The full set of lines below has to be written out again exactly.
━━━━━ GIVEN INFORMATION
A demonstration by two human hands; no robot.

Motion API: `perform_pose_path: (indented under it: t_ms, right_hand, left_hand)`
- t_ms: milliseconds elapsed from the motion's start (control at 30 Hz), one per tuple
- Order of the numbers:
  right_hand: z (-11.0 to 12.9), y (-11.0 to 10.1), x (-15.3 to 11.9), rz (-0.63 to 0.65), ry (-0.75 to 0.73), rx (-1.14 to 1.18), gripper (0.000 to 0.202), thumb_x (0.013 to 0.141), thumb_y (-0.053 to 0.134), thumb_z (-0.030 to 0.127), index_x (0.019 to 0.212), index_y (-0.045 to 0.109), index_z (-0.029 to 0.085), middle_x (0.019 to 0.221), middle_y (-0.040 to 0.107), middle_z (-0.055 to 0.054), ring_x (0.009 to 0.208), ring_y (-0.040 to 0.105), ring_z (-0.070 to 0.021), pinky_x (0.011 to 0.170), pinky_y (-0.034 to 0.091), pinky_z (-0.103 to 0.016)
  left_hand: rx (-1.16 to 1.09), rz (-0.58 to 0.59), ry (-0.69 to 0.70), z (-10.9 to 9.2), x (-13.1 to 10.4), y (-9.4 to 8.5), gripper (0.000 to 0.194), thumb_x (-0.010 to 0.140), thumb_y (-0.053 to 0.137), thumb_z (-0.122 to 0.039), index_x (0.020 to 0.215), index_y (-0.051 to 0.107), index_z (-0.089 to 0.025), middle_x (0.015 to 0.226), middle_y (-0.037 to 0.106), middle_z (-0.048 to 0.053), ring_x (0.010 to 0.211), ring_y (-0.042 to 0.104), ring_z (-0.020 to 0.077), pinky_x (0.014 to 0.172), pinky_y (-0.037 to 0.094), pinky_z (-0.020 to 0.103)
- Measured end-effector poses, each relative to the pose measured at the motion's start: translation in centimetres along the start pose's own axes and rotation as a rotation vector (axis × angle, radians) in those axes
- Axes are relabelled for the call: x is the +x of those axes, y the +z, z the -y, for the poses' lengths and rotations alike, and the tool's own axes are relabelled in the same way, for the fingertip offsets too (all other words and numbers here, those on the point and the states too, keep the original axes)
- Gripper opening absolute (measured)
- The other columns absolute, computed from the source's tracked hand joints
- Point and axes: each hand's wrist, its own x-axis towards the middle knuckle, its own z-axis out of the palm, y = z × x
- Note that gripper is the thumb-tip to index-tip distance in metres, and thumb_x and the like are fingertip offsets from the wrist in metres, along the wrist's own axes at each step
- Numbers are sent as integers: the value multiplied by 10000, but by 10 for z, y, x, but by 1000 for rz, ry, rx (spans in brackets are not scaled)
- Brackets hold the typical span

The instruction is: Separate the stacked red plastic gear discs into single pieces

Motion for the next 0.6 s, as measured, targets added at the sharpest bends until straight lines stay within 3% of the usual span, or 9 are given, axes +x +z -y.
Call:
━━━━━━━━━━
** REPLY TO THE TASK **
A demonstration by two human hands; no robot.

Motion API: `perform_pose_path: (indented under it: t_ms, right_hand, left_hand)`
- t_ms: milliseconds elapsed from the motion's start (control at 30 Hz), one per tuple
- Order of the numbers:
  right_hand: z (-11.0 to 12.9), y (-11.0 to 10.1), x (-15.3 to 11.9), rz (-0.63 to 0.65), ry (-0.75 to 0.73), rx (-1.14 to 1.18), gripper (0.000 to 0.202), thumb_x (0.013 to 0.141), thumb_y (-0.053 to 0.134), thumb_z (-0.030 to 0.127), index_x (0.019 to 0.212), index_y (-0.045 to 0.109), index_z (-0.029 to 0.085), middle_x (0.019 to 0.221), middle_y (-0.040 to 0.107), middle_z (-0.055 to 0.054), ring_x (0.009 to 0.208), ring_y (-0.040 to 0.105), ring_z (-0.070 to 0.021), pinky_x (0.011 to 0.170), pinky_y (-0.034 to 0.091), pinky_z (-0.103 to 0.016)
  left_hand: rx (-1.16 to 1.09), rz (-0.58 to 0.59), ry (-0.69 to 0.70), z (-10.9 to 9.2), x (-13.1 to 10.4), y (-9.4 to 8.5), gripper (0.000 to 0.194), thumb_x (-0.010 to 0.140), thumb_y (-0.053 to 0.137), thumb_z (-0.122 to 0.039), index_x (0.020 to 0.215), index_y (-0.051 to 0.107), index_z (-0.089 to 0.025), middle_x (0.015 to 0.226), middle_y (-0.037 to 0.106), middle_z (-0.048 to 0.053), ring_x (0.010 to 0.211), ring_y (-0.042 to 0.104), ring_z (-0.020 to 0.077), pinky_x (0.014 to 0.172), pinky_y (-0.037 to 0.094), pinky_z (-0.020 to 0.103)
- Measured end-effector poses, each relative to the pose measured at the motion's start: translation in centimetres along the start pose's own axes and rotation as a rotation vector (axis × angle, radians) in those axes
- Axes are relabelled for the call: x is the +x of those axes, y the +z, z the -y, for the poses' lengths and rotations alike, and the tool's own axes are relabelled in the same way, for the fingertip offsets too (all other words and numbers here, those on the point and the states too, keep the original axes)
- Gripper opening absolute (measured)
- The other columns absolute, computed from the source's tracked hand joints
- Point and axes: each hand's wrist, its own x-axis towards the middle knuckle, its own z-axis out of the palm, y = z × x
- Note that gripper is the thumb-tip to index-tip distance in metres, and thumb_x and the like are fingertip offsets from the wrist in metres, along the wrist's own axes at each step
- Numbers are sent as integers: the value multiplied by 10000, but by 10 for z, y, x, but by 1000 for rz, ry, rx (spans in brackets are not scaled)
- Brackets hold the typical span

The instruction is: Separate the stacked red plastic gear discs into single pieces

Motion for the next 0.6 s, as measured, targets added at the sharpest bends until straight lines stay within 3% of the usual span, or 9 are given, axes +x +z -y.
Call:

The given output is complete.